How to enhance your data quality and make friends

03 December 2019 Daniel Kidd, Deputy Academic Registrar

THE PROLOGUE

I’m sat in an airport reflecting, and one of the many things I dislike about myself – ranking just below my dreadful hair – is how awkward I am when I meet new people. I guess it’s a defence mechanism (or maybe it is something worse), but I tend to feign indifference to the situation and try to act overly casual. One way in which this manifests itself is I struggle to say my own name when introducing myself (goodness that’s even more ridiculous in writing) – it tends to come out garbled and I become almost apologetic that the person I’m meeting has to process the information. I’ve just recently experienced this on a trip to visit my friend in Dubai (I mention this here purely to boast – yes I do have a friend), and waiting on the marina before a boat trip I started to meet his other friends for the first time:

PERSON A: “Hi, I’m Mike”

ME: “Hi, it’s Dan”

PERSON A: “Hi Stan”

A shrug of my shoulders followed, and I just assumed I was suffering from heat exhaustion.

PERSON B: “Hi, my name is Jonathan”

ME: “Hey, it’s Dan”

PERSON B: “Good to meet you Stan”

ME: “No, it’s Dan”

PERSON B: “Ok Stan”

ME: “It’s Dan”

PERSON B: “Cool, see you on the boat Stan”

PERSON C: “Hello, I’m Rachel”

ME: “I’m Stan, good to meet you”

…and so it is, the mistake is normalised, and the error becomes truth.

In the sphere of data quality the same pattern often follows – a mistake, a challenge, then reluctance acceptance.

THE MISTAKE

The mistake should always be expected, imperfect human beings trying to adhere to principles of perfect data. The mistake can and will happen to anyone – I’ve long tired of telling stories of when I incremented the NUMHUS for every single student transfer over the course of a whole year, or closed my eyes as I hit F6 on a SITS table without truly knowing whether what I had done will break everything.

The mistake is coming, and you should plan for it. I should have foreseen it, it’s happened countless times before (for 3 years a colleague from the then TDA called me Darren), and I should have been prepared. A strategy, I needed a strategy of how best to reduce the likelihood of error. Damn it, why didn’t I print a name badge off. People are less likely to make the mistake if they can see it written down, if they have something to follow. It’s dull when auditors talk about procedural documentation, but they do so for a reason, and that’s because it supports repeatable processes with consistent known outcomes. It’ll take time and resource, but it’s an investment you must make to support good data management and provide resilience for the future… you know, for when that stressed looking member of staff who is twitching and muttering about IRIS and Minerva finally follows their dream to be a social scientist. Once you’ve written up the procedural documentation, maybe get on to writing up a data quality strategy too.
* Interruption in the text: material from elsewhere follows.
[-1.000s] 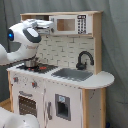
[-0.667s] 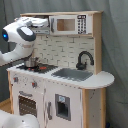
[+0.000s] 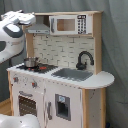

Or just say “Hey, it’s Daniel”. It literally would have been that simple. It was the abbreviation of ‘Dan’ that caused the mistake. Abbreviating, and language generally, presents challenges around data. Language quickly becomes idiosyncratic, institutionalised, and lazy. Establish a data dictionary, maintain it, and use it – language around data should be deliberate and precise. Of course, if I had more friends to lose, I could have sat them all down on the marina, in 35 degrees heat, and run a 3 hour training session on my name. It would have got the job done, reduced the likelihood of reoccurrence of the error, but to be successful I would have needed to make clear the value in the training (me having a more enjoyable time) in order for them to take time out of their busy boat trip.

THE CHALLENGE

The challenge is a challenge. For staff to feel confident to challenge data error, and to be resolute in re-challenging, there needs a culture of trust, continuous improvement, and supported by symbiotic relationships. Making mistakes is okay, letting them go unchallenged is not.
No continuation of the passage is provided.